Move over, government health agencies. It turns out Google does a pretty good job tracking the flu. So good, in fact, that researchers at Johns Hopkins University say hospitals may be better off following Google Flu Trends than government data.
They found a strong correlation between spikes in internet searches for flu information and numbers of incoming patients complaining of flu symptoms.
In the United States, doctors traditionally rely on Center for Disease Control & Prevention (CDC) reports to track flu outbreaks. The problem is those reports are slow in coming out–too slow for hospitals and clinics to make daily adjustments to patient volumes.
Google Flu Trends, on the other hand, collects data on a daily basis. It tracks search traffic related to flu information. Users can then drill down to specific regions and timeframes. According to the Hopkins researchers, it’s the real-time aspect that makes Google Flu Trends a useful tool.
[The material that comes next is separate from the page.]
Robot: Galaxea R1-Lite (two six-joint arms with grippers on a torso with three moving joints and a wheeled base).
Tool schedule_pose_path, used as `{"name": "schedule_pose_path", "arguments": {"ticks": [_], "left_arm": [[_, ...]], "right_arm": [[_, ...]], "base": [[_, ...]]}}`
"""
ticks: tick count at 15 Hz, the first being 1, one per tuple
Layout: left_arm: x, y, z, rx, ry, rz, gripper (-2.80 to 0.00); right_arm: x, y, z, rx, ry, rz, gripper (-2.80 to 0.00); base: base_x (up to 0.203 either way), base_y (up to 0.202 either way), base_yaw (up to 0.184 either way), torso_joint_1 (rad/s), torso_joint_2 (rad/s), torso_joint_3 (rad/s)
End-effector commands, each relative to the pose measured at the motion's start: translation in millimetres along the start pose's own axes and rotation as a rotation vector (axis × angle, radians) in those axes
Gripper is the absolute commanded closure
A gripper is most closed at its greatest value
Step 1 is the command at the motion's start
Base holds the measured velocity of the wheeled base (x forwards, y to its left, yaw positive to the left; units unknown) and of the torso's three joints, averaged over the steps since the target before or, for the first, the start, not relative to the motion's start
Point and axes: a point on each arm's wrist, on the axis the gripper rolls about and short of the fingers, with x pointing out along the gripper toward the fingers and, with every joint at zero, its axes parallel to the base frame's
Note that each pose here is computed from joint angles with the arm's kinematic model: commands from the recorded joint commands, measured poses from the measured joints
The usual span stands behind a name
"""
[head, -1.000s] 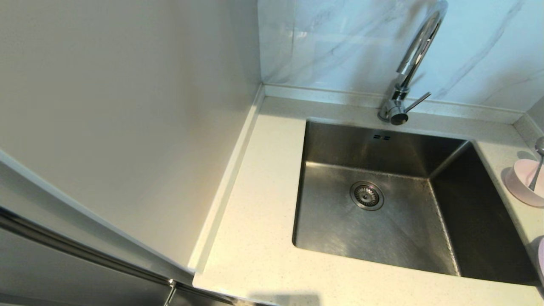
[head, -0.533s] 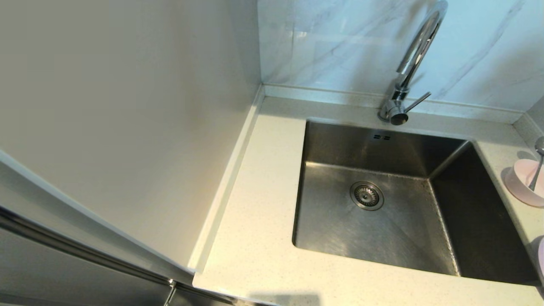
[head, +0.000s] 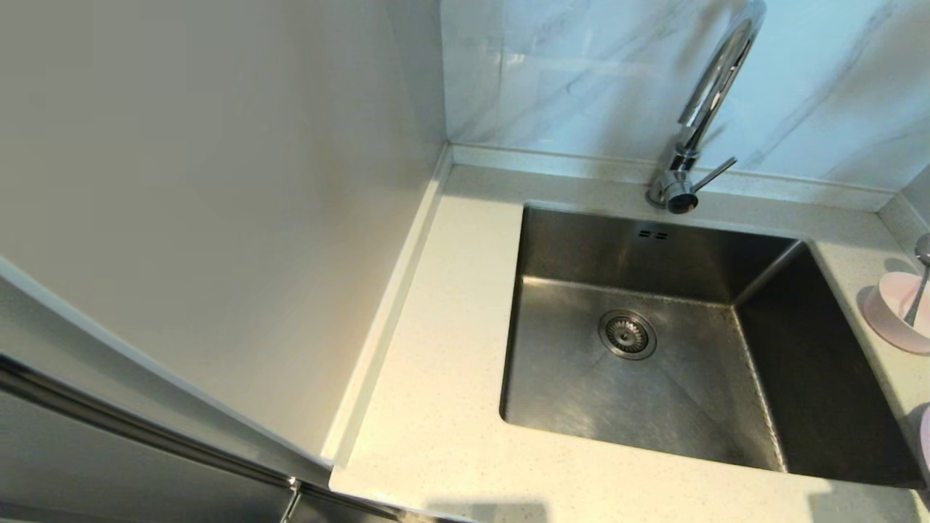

Dr. Richard Rothman, the senior investigator on the study, said the long term goal was to develop new monitoring systems:
[A] highly reliable flu surveillance model that all emergency departments could use to reasonably predict a spike in the number of flu-like cases […] Such a system could help emergency department directors and other senior administrators prepare by beefing up staffing or opening up patient annexes.
Obviously such a system would have a major impact on medicine outside the US as well. Rothman & co.’s research seems to point to the possibility of creating a global, real-time monitor of flu activity hospitals around the globe could use.
In the meantime, Google Flu Trends remains a pretty useful tool. Check it out and follow the flu’s spread near you. If the Hopkins study is anything to go by, you’ll have a better picture of the situation than your local health authorities!